AccessClosure’s Mynx™ invasive VCD is another device that is designed to reduce procedural complications, such as trauma to the vessel and expansion of the tissue tract. The device applies a bio-inert sealant to the surface of the artery, closing both the arterial opening and the tissue tract. In addition, the Mynx™ can be deployed through an existing procedural sheath, which further eliminates the need for a sheath exchange. The device has increased its adoption rate in recent years and shows great potential.

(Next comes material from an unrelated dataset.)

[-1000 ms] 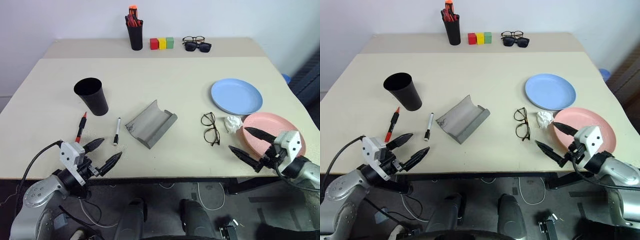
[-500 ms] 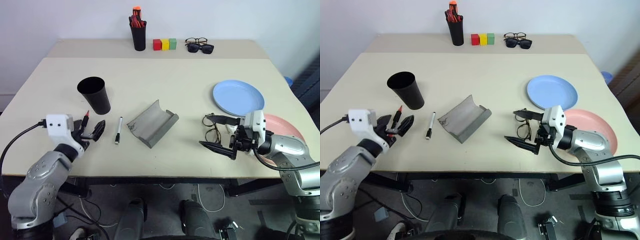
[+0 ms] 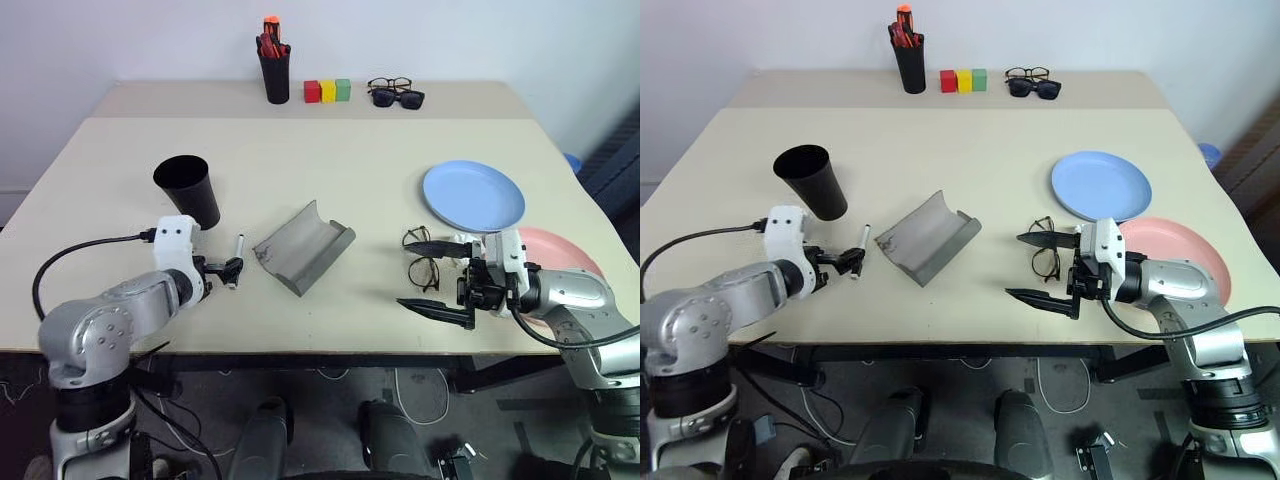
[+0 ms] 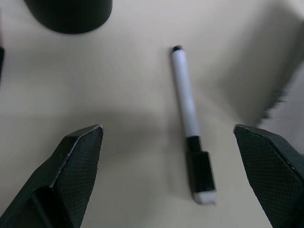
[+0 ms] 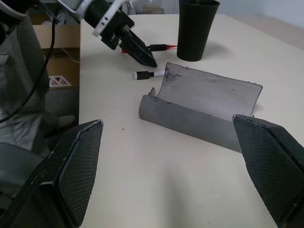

As manufacturers, continue to address the concerns associated with using VCDs and develop innovative solutions, these devices will account for an ever increasing proportion of vascular closure procedures.

Growth Drivers

The aging population of the U.S. has led to an increase in the number of patients with peripheral arterial disease (PAD), resulting in increasing demand for peripheral vascular procedures. Furthermore, this increase in procedure demand coincides with the rise in the number of for-profit medical centers that have lower staffing levels and a higher preference for VCDs. Between 2005 and 2010, the number of VCDs used has risen more rapidly than the number of peripheral catheterization procedures. Growth of VCD use exceeded that of catheterization procedures due to the continuing shift from manual compression to VCD use. As a result of this growth, by 2016, it is expected that over one million VCDs will be used for peripheral vascular procedures, representing an approximately 50% increase in unit volume from 2009.